Within this broad research program, one strand of my research addresses the following puzzle. The domain of world religions is one characterized by massive internal diversity. Yet, if religion is a human universal, then we should expect different religions to share important similarities. How do we square these two together? Compare: this is exactly the puzzle that the research program of universal grammar aims to solve in the case of language. I think that this puzzle can be addressed by using philosophical tools to uncover similarities between religious traditions. This is what the following three papers do:

“Towards a Buddhist Theism” (published in Religious Studies). This paper argues that the notion of maximal greatness, which is normally associated with theism, can also be found in Buddhism by interpreting an influential text of East-Asian Buddhism: the Awakening of Faith in Mahayana (da sheng qixin lun 大乘起信論).

“Unlimited Nature: a Śaivist Model of Divine Greatness” (published in Sophia). This paper makes a case that there are alternative and competing ways of understanding the notion of maximal greatness by extracting one model from the Pratyabhijñā school of Śaivism and contrasting it with one discussed in the analytic philosophy of religion.

“The Metaphysics of Creation in the Daodejing (forthcoming in Ergo). This paper argues that the Daodejing 道德經 contains a doctrine of creation and reconstructs the metaphysical details of this doctrine. The paper also makes a case that this doctrine differs from models of creation such as creatio ex nihilo and emanation.

A second strand of my research consists of interpreting the content of religious or religious-philosophical texts in East-Asian and especially early Chinese thought. In particular, I am interested in proposing interpretations that allow us to connect these texts with debates in analytic philosophy and also with empirical research in the cognitive sciences. This is what I did in the following papers:

“A Daoist Theory of Creativity” (under review). This paper extracts from the Zhuangzi 莊子 a model of the creative process. The theory proposes that creativity consists of processes by which we spontaneously access a perspective on a circumstance, where perspectives are in turn understood as ways of representationally construing a circumstance. In doing so, the paper interprets the Zhuangzi through some notions used in the philosophy of mind. Moreover, it uses empirical evidence to argue that one of the cultivation practices contained in the text—the fasting of the mind (xinzhai 心齋)—can be taken to have the effect of enhancing our creative capacities.

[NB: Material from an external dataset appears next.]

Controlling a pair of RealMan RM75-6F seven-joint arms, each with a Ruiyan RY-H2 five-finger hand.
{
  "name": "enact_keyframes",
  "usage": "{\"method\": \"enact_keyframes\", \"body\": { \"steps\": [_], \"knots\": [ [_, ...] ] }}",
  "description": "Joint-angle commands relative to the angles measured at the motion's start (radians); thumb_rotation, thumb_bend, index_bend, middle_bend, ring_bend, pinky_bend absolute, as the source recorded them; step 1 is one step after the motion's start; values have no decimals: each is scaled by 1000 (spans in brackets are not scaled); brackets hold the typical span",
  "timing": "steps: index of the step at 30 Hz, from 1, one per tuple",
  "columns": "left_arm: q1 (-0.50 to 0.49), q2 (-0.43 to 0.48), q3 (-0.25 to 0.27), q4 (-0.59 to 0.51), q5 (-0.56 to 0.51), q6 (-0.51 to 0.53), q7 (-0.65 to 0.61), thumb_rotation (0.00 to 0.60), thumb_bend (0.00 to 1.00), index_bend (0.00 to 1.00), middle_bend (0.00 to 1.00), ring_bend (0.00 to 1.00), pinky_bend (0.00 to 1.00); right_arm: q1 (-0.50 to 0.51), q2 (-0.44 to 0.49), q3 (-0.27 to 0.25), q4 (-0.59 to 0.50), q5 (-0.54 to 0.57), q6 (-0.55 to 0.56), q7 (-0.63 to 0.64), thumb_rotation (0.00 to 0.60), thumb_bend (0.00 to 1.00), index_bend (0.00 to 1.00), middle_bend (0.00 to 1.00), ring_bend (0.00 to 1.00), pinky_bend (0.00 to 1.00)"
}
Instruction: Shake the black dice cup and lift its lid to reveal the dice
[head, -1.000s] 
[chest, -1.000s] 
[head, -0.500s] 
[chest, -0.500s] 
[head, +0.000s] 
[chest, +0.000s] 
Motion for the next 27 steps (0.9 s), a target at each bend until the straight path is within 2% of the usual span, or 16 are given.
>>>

“The Logic of Ideal Agency in the Zhuangzi (under review). This paper advances research on agency in the Zhuangzi by providing a reconstruction of the argumentative logic that underlies the text’s view of ideal agency. To do so, I extract from the text three valid arguments that respectively answer the questions of (1) what are the conditions the satisfaction of which makes one an ideal agent; (2) what are the capacities that make one incapable of being an ideal agent; (3) what are capacities that make one capable of being an ideal agent.

“Pluralism about Aesthetic Value and Agency in the Zhuangzi(under review, co-authored with Dominic McIver Lopes). While the paper above identifies in the Zhuangzi an ideal of agency across the board, this paper interprets the text as containing an ideal of aesthetic agency in particular. According to the proposed reading, the Zhuangzi (1) embraces a variety of pluralism about aesthetic value, and (2) portrays ideal aesthetic agents as those with the competence to access the plurality of aesthetic values.

I am now in the process of beginning to work on several papers that directly develop the ideas contained in the six papers listed above. Once I have completed those papers, I am looking forward to embarking on a variety of new projects. Those will be both projects aimed at addressing questions of general interest in the study of religion and interpretative projects that deal with early Chinese texts as well as Japanese ones.